The results proceed in three stages: GBHM baseline skill and peak bias; RRT/RC-RRT performance on long-sequence and extreme events; and RCGR improvements over both physical and data-driven baselines, highlighting peak-flow fidelity and generalization.
4.2. Evaluation and Analysis of Data-Driven Model
- (1)
Introducing a Time Window Mechanism for the Transformer Model
In the original Transformer architecture, the decoder masks the target flow to prevent the model from accessing true flow values during training, thereby ensuring error-based backpropagation. Autoregressive decoding suffers from error accumulation when predicting extended lead times, while non-autoregressive decoding, although accurate in short-term forecasts, relies on observed flow at each step and thus proves unsuitable for long-term predictions. Consequently, this study proposes a fully masked structure, named the Fully Masked Rainfall–Runoff Transformer (RRT) model, which omits explicit flow inputs in the encoder and uses only meteorological data to predict streamflow (
Figure 7). By exploiting the relationship between meteorological sequences and flow, the approach avoids dependence on prior flow conditions and eliminates error accumulation, making it theoretically applicable to long-term flow simulations.
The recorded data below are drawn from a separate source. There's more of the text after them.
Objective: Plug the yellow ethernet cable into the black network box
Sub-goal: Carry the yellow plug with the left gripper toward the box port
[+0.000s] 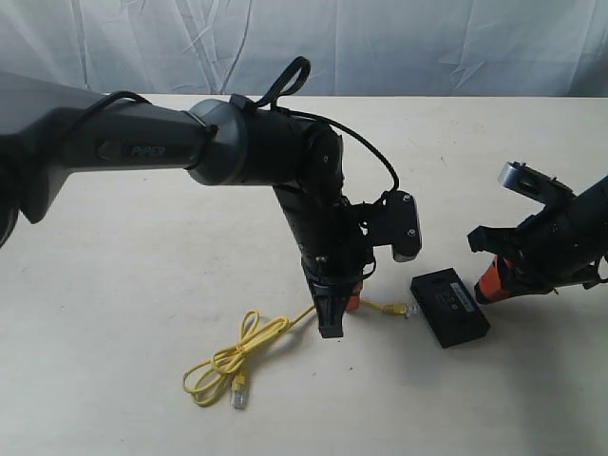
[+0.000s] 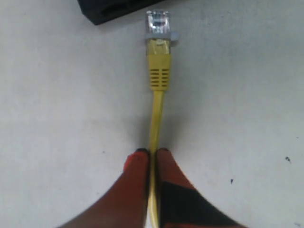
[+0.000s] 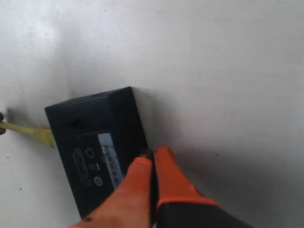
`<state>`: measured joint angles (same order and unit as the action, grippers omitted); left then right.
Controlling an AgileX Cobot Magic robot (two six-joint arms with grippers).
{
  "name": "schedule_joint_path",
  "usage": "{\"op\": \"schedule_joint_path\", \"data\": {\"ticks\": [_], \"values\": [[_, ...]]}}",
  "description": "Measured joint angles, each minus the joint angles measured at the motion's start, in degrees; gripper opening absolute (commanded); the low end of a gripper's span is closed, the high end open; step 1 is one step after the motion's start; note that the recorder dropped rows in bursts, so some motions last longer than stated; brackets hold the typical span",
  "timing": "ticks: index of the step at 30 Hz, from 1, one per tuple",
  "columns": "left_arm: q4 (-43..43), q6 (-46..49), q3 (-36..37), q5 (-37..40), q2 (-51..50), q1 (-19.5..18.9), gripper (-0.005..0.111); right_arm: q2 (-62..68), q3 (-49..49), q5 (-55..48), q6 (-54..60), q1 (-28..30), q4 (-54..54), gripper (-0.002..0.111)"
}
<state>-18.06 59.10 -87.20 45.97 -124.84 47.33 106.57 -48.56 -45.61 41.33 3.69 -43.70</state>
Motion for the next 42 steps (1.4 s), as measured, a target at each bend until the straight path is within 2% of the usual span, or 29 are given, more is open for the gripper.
{"op": "schedule_joint_path", "data": {"ticks": [42], "values": [[-0.6,-0.4,0.0,1.7,1.0,0.0,0.0,1.8,0.0,-2.2,2.7,0.0,-4.3,-0.001]]}}
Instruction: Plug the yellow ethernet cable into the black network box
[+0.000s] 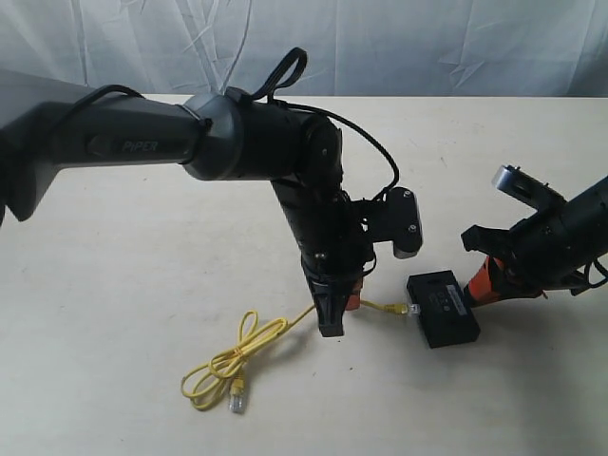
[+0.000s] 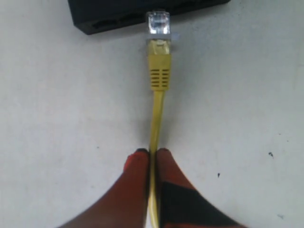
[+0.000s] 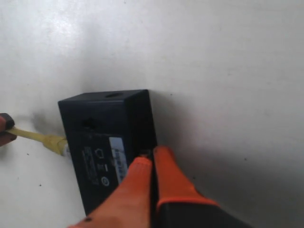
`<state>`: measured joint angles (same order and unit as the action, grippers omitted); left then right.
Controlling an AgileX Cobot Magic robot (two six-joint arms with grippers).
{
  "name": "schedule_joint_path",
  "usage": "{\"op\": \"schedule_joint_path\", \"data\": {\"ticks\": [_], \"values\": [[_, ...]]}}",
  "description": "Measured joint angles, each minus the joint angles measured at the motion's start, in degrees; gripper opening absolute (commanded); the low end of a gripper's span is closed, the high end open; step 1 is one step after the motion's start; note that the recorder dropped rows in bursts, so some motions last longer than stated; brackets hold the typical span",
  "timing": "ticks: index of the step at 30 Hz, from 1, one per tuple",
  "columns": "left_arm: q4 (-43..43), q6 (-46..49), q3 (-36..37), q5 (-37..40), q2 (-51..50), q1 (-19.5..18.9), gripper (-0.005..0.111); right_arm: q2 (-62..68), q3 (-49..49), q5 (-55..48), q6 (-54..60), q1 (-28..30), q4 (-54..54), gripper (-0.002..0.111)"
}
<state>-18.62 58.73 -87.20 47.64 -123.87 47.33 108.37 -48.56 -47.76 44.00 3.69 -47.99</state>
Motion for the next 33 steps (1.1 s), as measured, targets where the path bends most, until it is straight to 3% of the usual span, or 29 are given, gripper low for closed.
{"op": "schedule_joint_path", "data": {"ticks": [33], "values": [[-1.0,-0.9,0.0,-0.5,0.3,0.0,0.0,0.0,0.0,0.0,0.0,0.0,0.0,-0.001]]}}
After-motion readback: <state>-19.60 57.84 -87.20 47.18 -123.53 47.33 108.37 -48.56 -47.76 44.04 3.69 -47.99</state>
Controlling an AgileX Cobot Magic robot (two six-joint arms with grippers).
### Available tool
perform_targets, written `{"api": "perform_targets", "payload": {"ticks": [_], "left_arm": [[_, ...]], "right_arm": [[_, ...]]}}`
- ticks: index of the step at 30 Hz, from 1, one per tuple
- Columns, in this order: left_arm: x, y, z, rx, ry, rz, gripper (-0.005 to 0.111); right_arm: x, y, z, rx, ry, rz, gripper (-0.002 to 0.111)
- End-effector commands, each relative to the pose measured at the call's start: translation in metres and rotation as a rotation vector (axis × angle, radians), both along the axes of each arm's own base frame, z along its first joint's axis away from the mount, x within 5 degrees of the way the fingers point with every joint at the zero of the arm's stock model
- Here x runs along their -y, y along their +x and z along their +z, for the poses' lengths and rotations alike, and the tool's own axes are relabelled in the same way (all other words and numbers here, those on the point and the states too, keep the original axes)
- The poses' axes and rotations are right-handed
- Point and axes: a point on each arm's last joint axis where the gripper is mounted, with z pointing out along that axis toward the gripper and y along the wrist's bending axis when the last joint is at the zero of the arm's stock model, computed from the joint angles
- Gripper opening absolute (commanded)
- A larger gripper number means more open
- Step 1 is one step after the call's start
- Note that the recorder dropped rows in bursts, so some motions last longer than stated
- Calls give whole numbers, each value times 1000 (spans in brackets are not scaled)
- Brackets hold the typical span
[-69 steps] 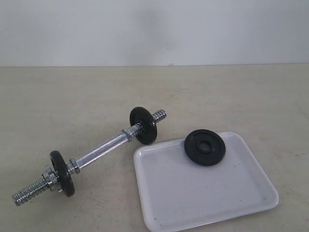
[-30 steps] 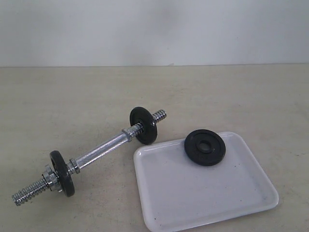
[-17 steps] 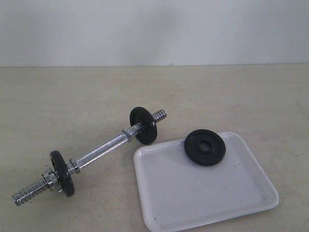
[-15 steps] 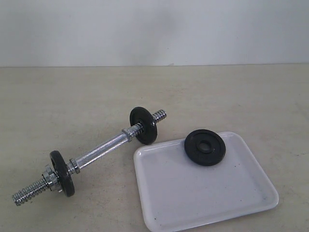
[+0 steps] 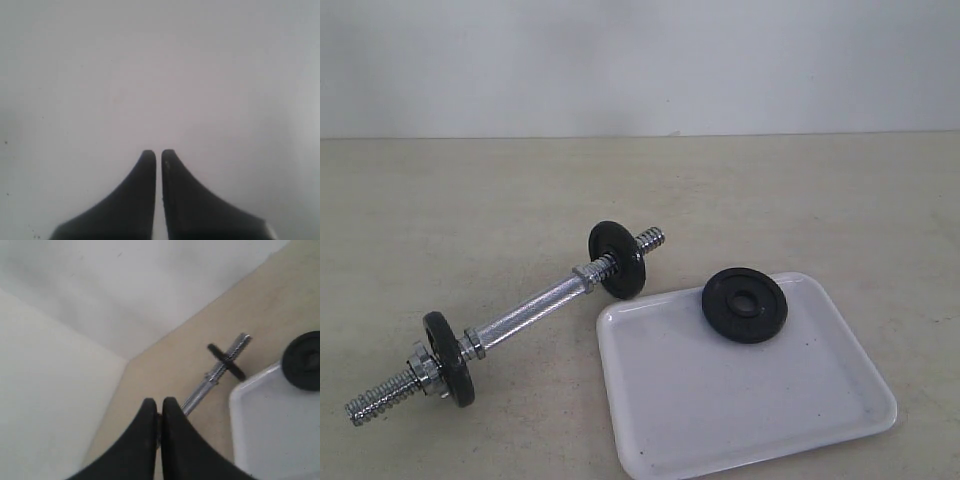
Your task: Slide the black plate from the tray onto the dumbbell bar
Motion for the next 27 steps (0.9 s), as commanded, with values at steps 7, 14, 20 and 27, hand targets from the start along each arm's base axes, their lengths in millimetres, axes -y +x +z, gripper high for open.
{"api": "perform_targets", "payload": {"ticks": [7,14,20,27], "left_arm": [[3,20,-34,-112,76,15,4],[1,33,-61,-252,136,64,4],[-1,40,-78,-405,45,36,4],[1,39,-76,-466,-532,-320,4]], "right_arm": [[-13,-40,70,614,-269,178,0],[-8,-84,146,1009,-548,27,0],[0,-105,216,1246,-699,-184,0],[2,-88,237,1228,-730,-205,0]]}}
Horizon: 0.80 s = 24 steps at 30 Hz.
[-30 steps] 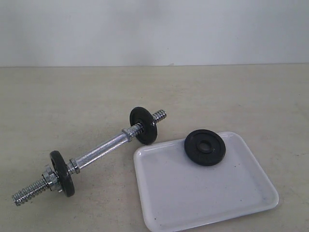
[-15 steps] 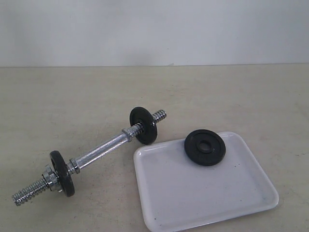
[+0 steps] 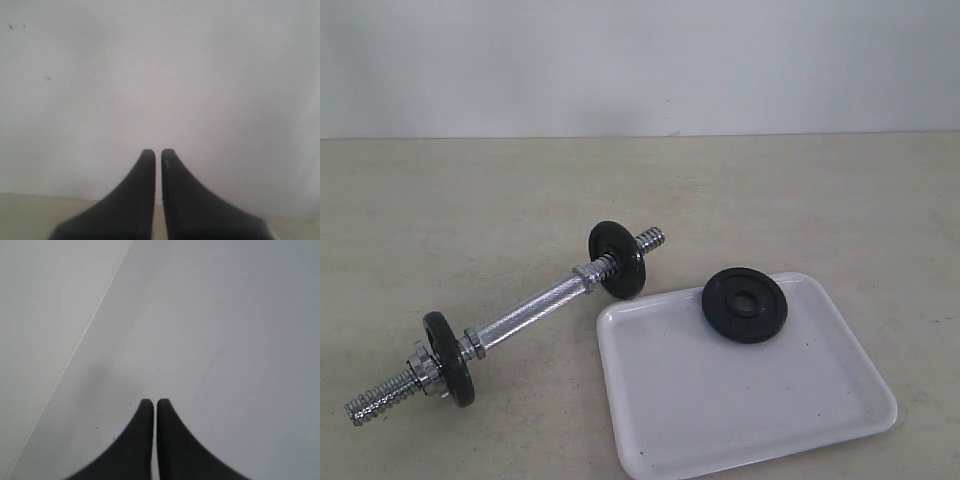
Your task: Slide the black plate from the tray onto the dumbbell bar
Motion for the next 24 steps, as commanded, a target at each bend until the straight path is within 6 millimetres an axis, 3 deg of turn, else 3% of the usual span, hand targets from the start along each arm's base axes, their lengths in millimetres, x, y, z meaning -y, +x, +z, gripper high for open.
{"api": "perform_targets", "payload": {"ticks": [1,7,9,10,11,14,16,19,21,24], "left_arm": [[-3,-3,7,-33,-586,-184,4],[-20,-1,12,-67,-1149,-252,4],[-26,3,5,-105,-1173,-143,4],[-28,5,0,-110,-1039,-31,4],[-29,7,-5,-100,-787,102,4],[-30,10,-15,34,200,395,4],[-31,12,-21,79,597,483,4],[-34,12,-24,71,811,544,4],[-38,13,-27,34,866,574,4],[-44,13,-36,-113,664,580,4]], "right_arm": [[-3,18,1,-58,-59,12,0],[-8,28,-9,-140,-99,52,0],[-8,30,-12,-168,-106,53,0],[-8,30,-13,-181,-106,55,0],[-8,30,-14,-192,-113,59,0],[-10,30,-17,-222,-122,87,0],[-11,29,-18,-228,-134,93,0],[-11,30,-18,-231,-134,88,0],[-11,30,-18,-241,-128,90,0],[-10,30,-18,-251,-123,88,0]]}}
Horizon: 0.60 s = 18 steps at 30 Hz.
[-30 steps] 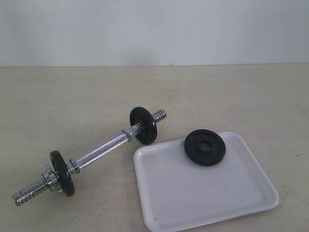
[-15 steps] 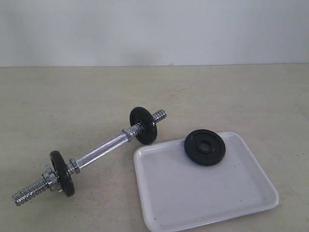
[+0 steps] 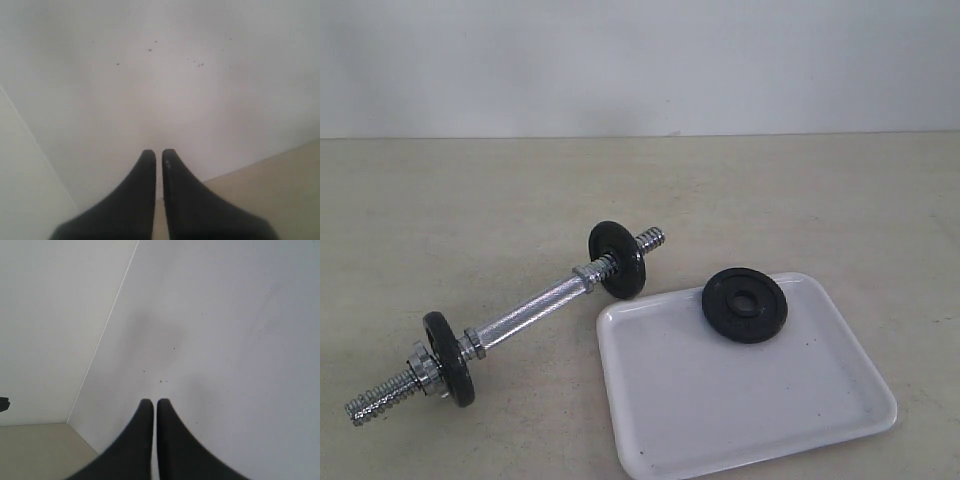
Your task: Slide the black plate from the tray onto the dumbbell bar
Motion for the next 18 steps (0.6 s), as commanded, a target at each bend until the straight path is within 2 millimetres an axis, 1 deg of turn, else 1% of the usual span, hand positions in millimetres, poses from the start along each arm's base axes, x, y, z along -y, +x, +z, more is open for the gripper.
{"api": "perform_targets", "payload": {"ticks": [1,2,3,4,5,7,10,13,15,18], "left_arm": [[-9,0,-16,-128,-344,77,4],[-10,0,-24,-182,-581,93,4],[-8,-1,-31,-242,-760,100,4],[-6,-1,-34,-281,-839,97,4],[-4,0,-29,-287,-849,74,4],[1,1,-22,-354,-892,37,4],[11,9,-14,-473,-822,-35,4],[22,22,-7,-586,-697,-152,4],[31,32,-2,-654,-612,-245,4],[39,49,9,-715,-537,-352,4]], "right_arm": [[0,4,-2,-36,5,1,0],[0,4,-2,-41,10,3,0],[0,4,-2,-46,13,3,0],[0,4,-2,-49,16,4,0],[0,4,-2,-52,19,6,0],[0,5,-2,-58,22,5,0],[0,5,-2,-63,25,4,0],[1,5,-3,-71,27,1,0],[1,5,-3,-79,33,2,0],[0,5,-4,-85,23,10,0]]}}
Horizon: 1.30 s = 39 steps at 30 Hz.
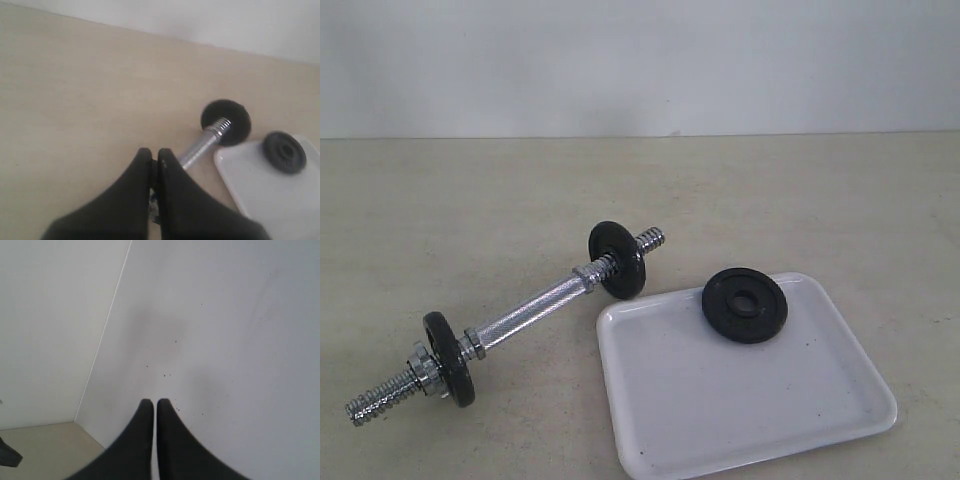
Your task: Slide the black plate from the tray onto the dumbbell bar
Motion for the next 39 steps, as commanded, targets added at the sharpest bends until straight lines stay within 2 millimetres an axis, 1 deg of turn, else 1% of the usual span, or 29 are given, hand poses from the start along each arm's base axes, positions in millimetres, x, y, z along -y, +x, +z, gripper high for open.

To ensure comparability with the GBHM model, the RRT model utilizes identical meteorological input variables, including daily precipitation, mean air temperature, mean atmospheric pressure, mean relative humidity, sunshine duration, and mean wind speed. The model outputs daily streamflow at three hydrological stations: Tunxi, Yuliang, and Yuetan. The RRT model was trained using data from 1972 to 2007, encompassing 12,783 valid daily records. The validation period spans from 2008 to 2012 (1827 days), and the testing period from 2014 to 2018 (1826 days). Certain years were excluded due to missing streamflow data at some stations. Consequently, the training, validation, and testing sets account for 78%, 11%, and 11% of the data, respectively. In addition, to mitigate overfitting during model training, an early stopping strategy was adopted. Specifically, model performance on the validation set was monitored during each training iteration, and training was terminated when no significant improvement in validation metrics was observed over multiple consecutive epochs. The model’s performance on the testing set was subsequently used as the primary basis for evaluating simulation accuracy and robustness.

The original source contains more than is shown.